Publication and organization

In virtually all countries, newly enacted statutes are published and distributed so that everyone can look up the statutory law. This can be done in the form of a government gazette which may include other kinds of legal notices released by the government, or in the form of a series of books whose content is limited to legislative acts.  In either form, statutes are traditionally published in chronological order based on date of enactment. 

A universal problem encountered by lawmakers throughout human history is how to organize published statutes. Such publications have a habit of starting small but growing rapidly over time, as new statutes are enacted in response to the exigencies of the moment. Eventually, persons trying to find the law are forced to sort through an enormous number of statutes enacted at various points in time to determine which portions are still in effect.
   
The solution adopted in many countries is to organize existing statutory law in topical arrangements (or "codified") within publications called codes, then ensure that new statutes are consistently drafted so that they add, amend, repeal or move various code sections. In turn, in theory, the code will thenceforth reflect the current cumulative state of the statutory law in that jurisdiction.  In many nations statutory law is distinguished from and subordinate to constitutional law.

Alternative meanings

International law
The term statute is also used to refer to an International treaty that establishes an institution, such as the Statute of the European Central Bank, a protocol to the international courts as well, such as the Statute of the International Court of Justice and the Rome Statute of the International Criminal Court. Statute is also another word for law.

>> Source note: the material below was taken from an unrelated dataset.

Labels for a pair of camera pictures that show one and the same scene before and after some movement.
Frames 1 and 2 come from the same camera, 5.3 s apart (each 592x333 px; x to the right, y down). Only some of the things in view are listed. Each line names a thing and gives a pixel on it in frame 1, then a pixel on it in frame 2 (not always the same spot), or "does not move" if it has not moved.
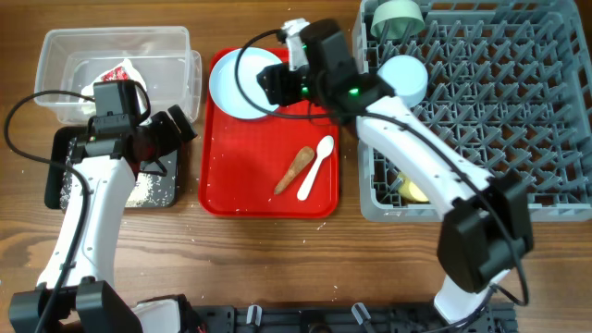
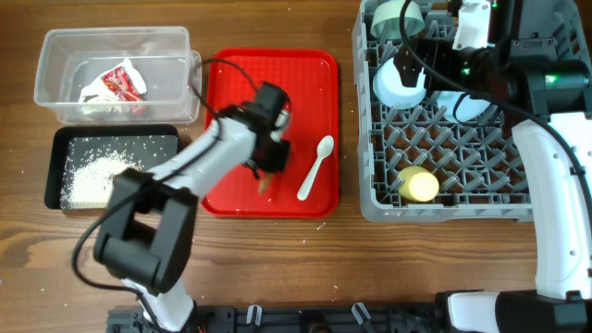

The term was adapted from England in about the 18th century.

Autonomy statute
In the autonomous communities of Spain, an autonomy statute is a legal document similar to the constitution of a federated state, save that it is enacted by the national legislature, rather than the autonomous community it governs. The autonomy statutes in Spain have the rank of ley orgánica (organic law), a category of special legislation reserved only for the main institutions and issues and mentioned in the constitution (the highest ranking legal instrument in Spain). Leyes orgánicas rank between the constitution and ordinary laws. The name was chosen, among others, to avoid confusion with the term constitution (i.e. the Spanish constitution of 1978).

Religious statutes

Biblical terminology
In biblical terminology,  statute (Hebrew choq) refers to a law given without any reason or justification. The classic example is the statute regarding the Red Heifer.(Numbers 19:2)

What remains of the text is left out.